By Joe Valiquette
MANHATTAN — Although the Manhattan federal court trial of Khalid Sheikh Mohammed and four others on 9/11-related charges has yet to be scheduled — and, according to some legal experts, may be more than a year off — the New York City law enforcement community is already in high gear as it prepares for the event.
The FBI confirmed to DNAinfo.com that it is forming a new multi-agency squad, tentatively called the "Trial Squad," within its Joint Terrorism Task Force to assist in the prosecutions of the 9/11 defendants.
The new squad will include agents, analysts and other personnel who have a wide variety of experience working on major trials and investigations. Many of the squad members have participated in the 9/11 investigation since its beginning, and some were involved in previous high-profile investigations and trials, including those of Ramzi Yousef and Omar Abdel Rahman, also known as the Blind Sheikh, according to FBI Special Agent Richard Kolko.
"The squad will function as a task force with members from the NYPD, Port Authority PD, FDNY and several other agencies," Kolko said. "Their role will be to provide investigative support throughout the legal proceedings."
In addition, law enforcement officials say that planning is well underway to create and implement the kind of comprehensive security plan needed for a high profile trial in a city proven to be at the top of Al Qaeda's target list.
Last week U.S. Attorney General Eric Holder made an unannounced visit to New York City to receive briefings from law enforcement officials regarding security planning.
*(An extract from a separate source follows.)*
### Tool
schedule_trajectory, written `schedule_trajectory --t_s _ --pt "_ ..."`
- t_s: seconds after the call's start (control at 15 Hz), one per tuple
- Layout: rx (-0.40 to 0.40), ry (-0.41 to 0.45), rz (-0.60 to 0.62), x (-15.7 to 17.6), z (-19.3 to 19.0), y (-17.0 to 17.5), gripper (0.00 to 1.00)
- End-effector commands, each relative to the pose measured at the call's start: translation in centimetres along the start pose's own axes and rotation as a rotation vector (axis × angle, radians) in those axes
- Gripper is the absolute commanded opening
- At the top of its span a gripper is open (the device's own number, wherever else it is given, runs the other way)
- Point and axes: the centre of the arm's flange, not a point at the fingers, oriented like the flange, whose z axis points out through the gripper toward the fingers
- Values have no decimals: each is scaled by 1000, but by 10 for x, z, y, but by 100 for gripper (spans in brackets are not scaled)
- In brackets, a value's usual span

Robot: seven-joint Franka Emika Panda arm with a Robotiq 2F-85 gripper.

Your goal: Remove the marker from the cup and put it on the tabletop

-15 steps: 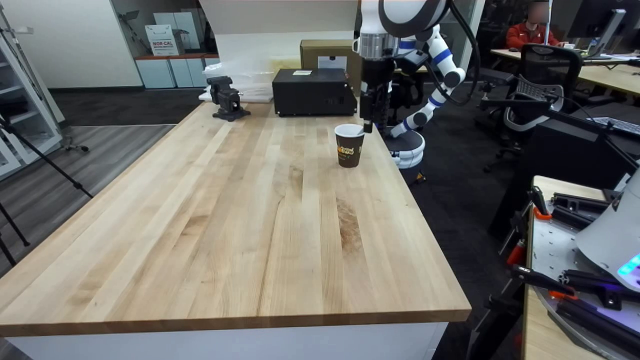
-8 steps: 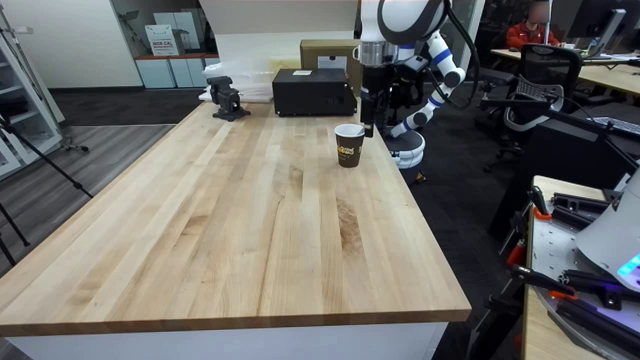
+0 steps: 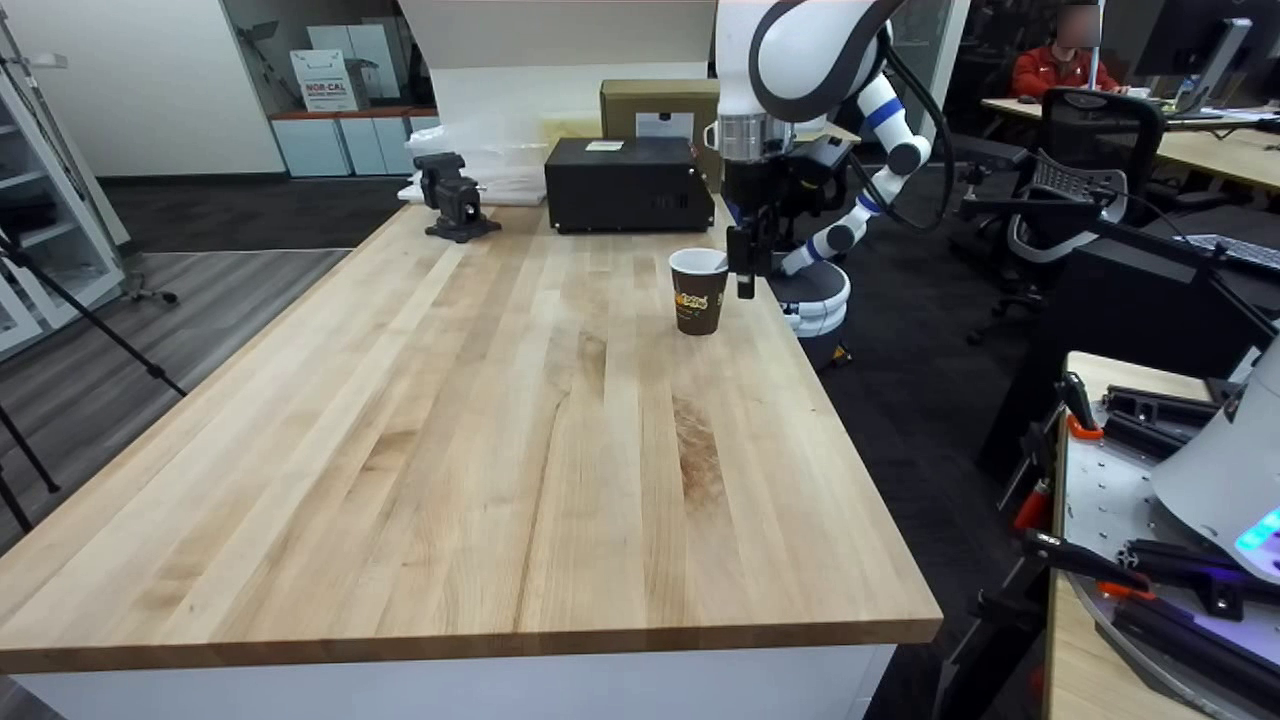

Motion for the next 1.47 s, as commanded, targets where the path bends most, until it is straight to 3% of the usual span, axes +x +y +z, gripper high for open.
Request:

Holder visited the Metropolitan Correctional Center, where the 9/11 defendants will most likely be held, and the federal courthouse, both in lower Manhattan.
Holder's meeting with FBI Assistant Director Joseph Demarest, NYPD Commissioner Raymond Kelly, U.S. Attorney Preet Bharara and U.S. Marshal Joseph Guccione was "to discuss coordination, cooperation and security for the potential upcoming trials of the 9/11 terrorists," Kolko said.
According to law enforcement officials, there will be an ongoing series of security and threat assessment meetings among federal, state and New York City law enforcement agencies and the U.S. intelligence community.